Дед мой тогда жил в доме на севере города Иваки. Я сделала, как велела мать: съездила посмотреть, что там за школа. Всю дорогу я смотрела в окно поезда и любовалась желтыми пятнышками, вкрапленными в зелень полей, – пятнышками, которые кое-где неожиданно сливались в большущие пятна. Ранние цветы, раскрывшиеся под весенним солнцем, – вот что означала эта желтизна. Потихоньку я начинала ощущать смутную радость. Но когда мы подъехали к дому деда поближе, оказалось, что там цветов нет – только тугие зеленые кулачки бутонов. На дворе стоял май, но там все еще было прохладно. А может, в тот год вообще была холодная весна – не помню уже. Я услышала фразу, которую негромко, вполголоса пробормотала мать:
– Ну и кто виноват, что нам пришлось тащиться сюда, в этакую глушь?
Ты сама и виновата.
Нет сомнений, теперь-то я бы точно сумела ответить ей именно так, но тогда я и помыслить-то о подобном ответе не смела, выговорить бы эти слова не смогла. Что, в конце концов, для тебя важнее – судьба твоей дочери или школа? Кого, черт тебя подери, ты здесь защищаешь?.. Н-да. Тогда я ощущала то, что меня вынуждали ощущать. Собственную вину. Ужасно ли, плохо ли, нет ли, а пришлось вернуться в прежнюю школу. Мамочке моей явно невдомек было, каково это – чувствовать, как распадаются слова. Она не понимала, насколько это страшно, да и не желала понимать, вот и постаралась как могла столкнуть меня в пропасть совсем уж кромешного кошмара. Выживать в отсутствие слов было непросто, одно помогло – люди вокруг хорошо меня знали. Они разделяли со мной воспоминания, помогали мне помнить, так что, хоть я и не говорила больше ничего нового, исчезнуть все-таки не исчезла. А если бы оказалась безгласной среди совершенно новых людей – существовать бы перестала, стала бы просто плотью, даже меньше, чем плотью. Случись такое – и я бы действительно утратила слова. Оказаться тогда в незнакомом окружении – нет, на это я была абсолютно не способна, этого было необходимо избежать любой ценой.

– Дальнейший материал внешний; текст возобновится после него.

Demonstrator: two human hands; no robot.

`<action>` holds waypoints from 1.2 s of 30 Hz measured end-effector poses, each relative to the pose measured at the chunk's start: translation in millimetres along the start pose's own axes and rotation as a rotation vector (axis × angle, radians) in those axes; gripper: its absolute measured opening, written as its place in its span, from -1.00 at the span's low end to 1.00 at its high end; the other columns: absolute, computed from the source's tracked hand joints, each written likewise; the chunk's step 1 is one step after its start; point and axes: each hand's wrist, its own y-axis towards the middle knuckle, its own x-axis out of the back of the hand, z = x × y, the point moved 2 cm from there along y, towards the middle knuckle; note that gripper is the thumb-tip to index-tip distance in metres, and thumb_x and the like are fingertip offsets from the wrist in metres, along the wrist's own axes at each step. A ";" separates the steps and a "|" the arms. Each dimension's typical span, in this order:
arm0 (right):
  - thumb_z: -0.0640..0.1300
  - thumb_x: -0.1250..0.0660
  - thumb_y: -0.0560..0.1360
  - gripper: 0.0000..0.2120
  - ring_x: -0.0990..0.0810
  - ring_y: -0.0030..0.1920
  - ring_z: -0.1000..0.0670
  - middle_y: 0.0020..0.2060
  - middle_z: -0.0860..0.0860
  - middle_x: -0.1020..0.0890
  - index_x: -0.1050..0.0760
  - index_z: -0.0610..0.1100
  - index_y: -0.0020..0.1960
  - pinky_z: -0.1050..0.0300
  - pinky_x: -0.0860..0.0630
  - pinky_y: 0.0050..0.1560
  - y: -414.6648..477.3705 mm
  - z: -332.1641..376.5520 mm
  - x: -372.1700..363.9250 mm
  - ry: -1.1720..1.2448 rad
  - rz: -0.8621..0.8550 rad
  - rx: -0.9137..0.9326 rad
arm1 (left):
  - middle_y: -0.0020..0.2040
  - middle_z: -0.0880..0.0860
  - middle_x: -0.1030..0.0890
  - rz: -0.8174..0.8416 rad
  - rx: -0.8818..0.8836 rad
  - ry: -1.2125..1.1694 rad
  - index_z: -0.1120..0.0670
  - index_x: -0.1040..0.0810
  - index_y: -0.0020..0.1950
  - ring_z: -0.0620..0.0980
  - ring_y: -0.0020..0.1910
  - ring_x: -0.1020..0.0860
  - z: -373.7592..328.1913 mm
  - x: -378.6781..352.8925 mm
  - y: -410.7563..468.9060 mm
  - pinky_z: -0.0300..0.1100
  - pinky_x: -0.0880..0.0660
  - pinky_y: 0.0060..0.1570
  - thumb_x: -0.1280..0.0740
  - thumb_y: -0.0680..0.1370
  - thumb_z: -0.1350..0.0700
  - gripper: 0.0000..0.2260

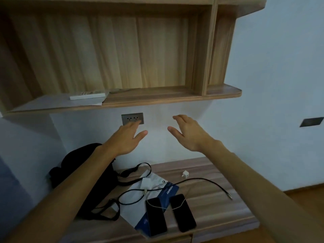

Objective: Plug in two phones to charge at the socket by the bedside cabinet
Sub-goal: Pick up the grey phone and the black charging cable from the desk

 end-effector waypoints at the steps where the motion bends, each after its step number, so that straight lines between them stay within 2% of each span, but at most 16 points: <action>1: 0.13 -0.07 0.67 -0.42 -0.34 0.45 -0.20 0.49 -0.18 -0.35 -0.22 -0.24 0.53 -0.10 -0.26 0.46 10.7 -1.9 -6.4 -0.003 0.005 -0.004 | 0.60 0.18 -0.24 0.010 -0.001 0.001 0.06 -0.13 0.63 0.20 0.54 -0.27 7.3 -2.7 10.8 0.10 -0.23 0.50 -0.08 0.66 -0.22 -0.38; 10: 0.15 -0.06 0.67 -0.42 -0.33 0.47 -0.18 0.50 -0.16 -0.35 -0.22 -0.21 0.54 -0.08 -0.25 0.46 81.8 -19.5 -50.6 -0.017 0.033 -0.066 | 0.63 0.12 -0.20 0.103 -0.034 0.010 0.05 -0.11 0.64 0.14 0.57 -0.23 55.9 -26.9 85.8 0.11 -0.20 0.52 -0.08 0.66 -0.22 -0.39; 16: 0.14 -0.06 0.67 -0.42 -0.34 0.46 -0.19 0.49 -0.18 -0.36 -0.23 -0.22 0.53 -0.10 -0.27 0.46 103.1 -36.7 -95.6 -0.022 0.129 -0.097 | 0.64 0.10 -0.15 0.195 -0.037 -0.005 0.03 -0.06 0.65 0.14 0.58 -0.19 68.9 -64.8 110.6 0.11 -0.16 0.53 -0.05 0.66 -0.23 -0.38; 30: 0.12 -0.10 0.67 -0.44 -0.37 0.43 -0.19 0.46 -0.20 -0.38 -0.25 -0.23 0.52 -0.06 -0.28 0.42 106.8 -84.9 -196.5 0.073 0.283 -0.117 | 0.65 0.10 -0.14 0.343 0.073 -0.093 0.02 -0.04 0.65 0.14 0.58 -0.17 92.6 -153.4 125.9 0.08 -0.15 0.54 -0.06 0.67 -0.21 -0.40; 36: 0.12 -0.09 0.67 -0.43 -0.33 0.45 -0.21 0.48 -0.20 -0.34 -0.21 -0.23 0.53 -0.07 -0.24 0.45 78.7 -97.8 -248.8 0.149 0.420 -0.159 | 0.63 0.10 -0.18 0.424 0.142 -0.131 0.03 -0.09 0.64 0.15 0.57 -0.21 111.3 -202.2 107.7 0.06 -0.19 0.52 -0.08 0.68 -0.20 -0.41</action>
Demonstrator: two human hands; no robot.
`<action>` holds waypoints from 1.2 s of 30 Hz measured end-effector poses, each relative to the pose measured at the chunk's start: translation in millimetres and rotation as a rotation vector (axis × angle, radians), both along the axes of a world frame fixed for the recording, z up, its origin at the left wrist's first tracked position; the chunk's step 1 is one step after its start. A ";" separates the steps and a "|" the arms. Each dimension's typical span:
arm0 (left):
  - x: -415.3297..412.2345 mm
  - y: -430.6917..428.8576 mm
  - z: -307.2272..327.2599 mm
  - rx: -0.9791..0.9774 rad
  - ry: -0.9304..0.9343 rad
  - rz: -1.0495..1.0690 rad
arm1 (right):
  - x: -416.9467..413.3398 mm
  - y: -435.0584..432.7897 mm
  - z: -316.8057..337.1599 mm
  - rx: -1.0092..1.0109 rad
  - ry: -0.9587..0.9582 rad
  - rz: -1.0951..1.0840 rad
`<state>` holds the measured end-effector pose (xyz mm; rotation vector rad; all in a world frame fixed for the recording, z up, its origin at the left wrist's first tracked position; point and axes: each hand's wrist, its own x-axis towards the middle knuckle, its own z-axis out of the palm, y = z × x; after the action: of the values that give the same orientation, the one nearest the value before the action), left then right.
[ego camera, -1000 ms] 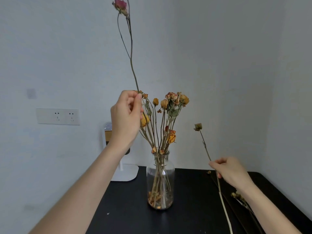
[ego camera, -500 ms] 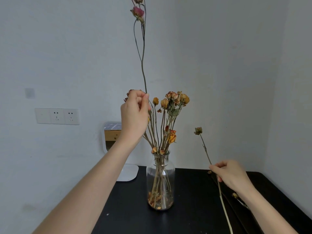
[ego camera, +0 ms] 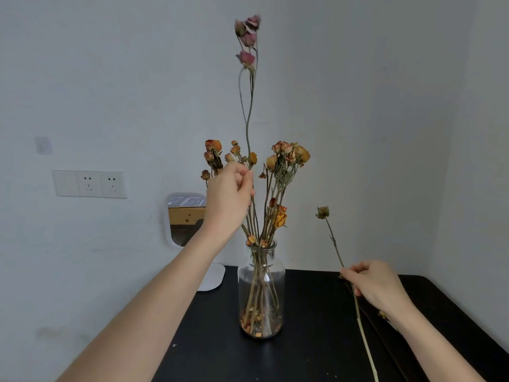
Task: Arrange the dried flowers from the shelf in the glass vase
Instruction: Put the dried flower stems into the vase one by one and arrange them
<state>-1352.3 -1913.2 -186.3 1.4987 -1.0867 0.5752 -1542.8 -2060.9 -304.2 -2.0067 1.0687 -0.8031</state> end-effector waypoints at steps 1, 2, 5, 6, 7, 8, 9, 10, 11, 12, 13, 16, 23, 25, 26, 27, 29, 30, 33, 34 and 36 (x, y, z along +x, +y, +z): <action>0.3 -0.4 -2.1 0.038 -0.014 0.011 | 0.3 0.0 -0.5 0.001 -0.001 0.000; 0.8 -0.9 -3.9 0.078 -0.023 0.021 | 0.9 0.1 -0.8 0.001 -0.001 0.001; 3.0 -3.6 -4.8 0.181 -0.017 0.046 | 2.7 0.4 -1.1 0.001 0.002 0.007; 3.8 -4.7 -3.5 0.211 -0.010 0.058 | 3.3 0.6 -0.9 0.002 0.005 0.011; 4.6 -5.9 -1.7 0.241 0.000 0.067 | 4.0 0.8 -0.6 0.006 0.005 0.013; 5.6 -7.5 0.3 0.275 0.015 0.071 | 4.7 0.9 -0.3 0.009 0.004 0.014; 7.1 -9.5 1.7 0.315 0.034 0.073 | 5.3 1.0 -0.1 0.012 0.002 0.014; 8.2 -11.4 2.4 0.362 0.061 0.070 | 5.8 1.2 0.0 0.014 0.001 0.013; 8.8 -12.8 2.2 0.411 0.092 0.062 | 6.2 1.4 -0.2 0.013 0.001 0.012; 8.5 -14.0 1.3 0.445 0.119 0.051 | 6.4 1.4 -0.6 0.013 0.000 0.011; 7.7 -15.0 0.3 0.452 0.132 0.042 | 6.4 1.4 -1.2 0.012 0.000 0.012; 2.7 -15.9 1.2 0.332 0.089 0.043 | 5.8 1.1 -3.2 0.006 0.003 0.012; -3.0 -25.5 10.0 0.307 0.097 -0.005 | 3.4 -4.1 -6.5 -0.002 0.014 -0.001; -2.2 -28.3 6.4 0.314 0.123 0.012 | 2.8 -5.2 -7.9 -0.011 0.012 -0.009; -1.3 -29.5 4.4 0.328 0.130 0.023 | 2.4 -5.8 -8.3 -0.012 0.013 -0.012; 0.0 -30.5 2.3 0.354 0.140 0.030 | 2.1 -6.2 -8.6 -0.011 0.014 -0.013; 3.1 -31.8 -1.9 0.444 0.180 0.028 | 1.9 -7.1 -8.6 -0.005 0.013 -0.013; 3.9 -32.0 -3.8 0.489 0.197 0.025 | 2.0 -7.2 -8.5 -0.003 0.012 -0.014; 2.2 -32.4 -7.1 0.447 0.200 0.020 | 2.7 -6.7 -8.3 0.001 0.009 -0.013; 1.3 -32.1 -7.4 0.373 0.181 0.021 | 3.2 -6.4 -8.4 -0.001 0.006 -0.011; 1.7 -31.6 -6.8 0.283 0.143 0.030 | 3.9 -6.0 -8.3 -0.004 0.001 -0.009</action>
<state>-1350.6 -1944.7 -193.1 1.7750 -1.0673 0.3382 -1538.9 -2066.9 -312.4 -2.0072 1.0777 -0.8095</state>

Я вернулась в школу, куда ходила раньше, и с мужеством отчаяния принялась прислушиваться к чужим словам. Слушала с таким напряжением, что буквально рвота к горлу подступала. Школьная форма та же, что и прежде, но под ней – черная дыра, и эта дыра – я. Всасывала в эту дыру чужие слова, препарировала их и укладывала в новом порядке. Думала: если другие люди эти слова произносят, значит, должны понимать, что они означают. И я слушала. И старалась говорить, говорить словами других людей. Конечно, нелепо было бы просто дословно повторять то, что незадолго до этого сказал собеседник, пришлось создавать в памяти настоящие хранилища для слов, сберегать их, чтоб использовать позже, в другом месте, в другом разговоре. А позже я научилась комбинировать сохраненные фразы. В одиночку, без всякой помощи пришла к пониманию чего-то более сложного, чем грамматические правила. Например, то слова, расставленные по-разному, приобретают разное значение. Маленькие дети учатся говорить интуитивно, ну а я сознательно проходила этот процесс в девятом классе. Нашлись, конечно, ублюдки, заметившие странное несоответствие между безмятежностью моего лица и отчаянной борьбой, что шла у меня внутри, они пытались меня высмеивать. Я не реагировала. Самый факт существования ставил меня над их насмешками. Потом… когда я снова стала ходить на занятия, родители предупреждали: «Никому не рассказывай, что хотела перейти в другую школу!» Почему нельзя? «Ну а что хорошего выйдет, если все узнают? Тебе лучше будет?» Я приобретала привычку тщательно проверять каждое слово, прежде чем позволить ему вылететь изо рта. Нужно крепко сосредоточиться, чтобы проглотить фразу, которую уже собираешься произнести, и мысленно устроить ей основательную проверку, и я совсем не была уверена, что у меня достанет сил проделывать это бесконечно. А потом я решила: надо вести себя так, словно ничего особенного не произошло. Ничего не произошло. И я забыла. Конечно, ведь ничего не было, ничего не произошло… значит, и помнить было нечего!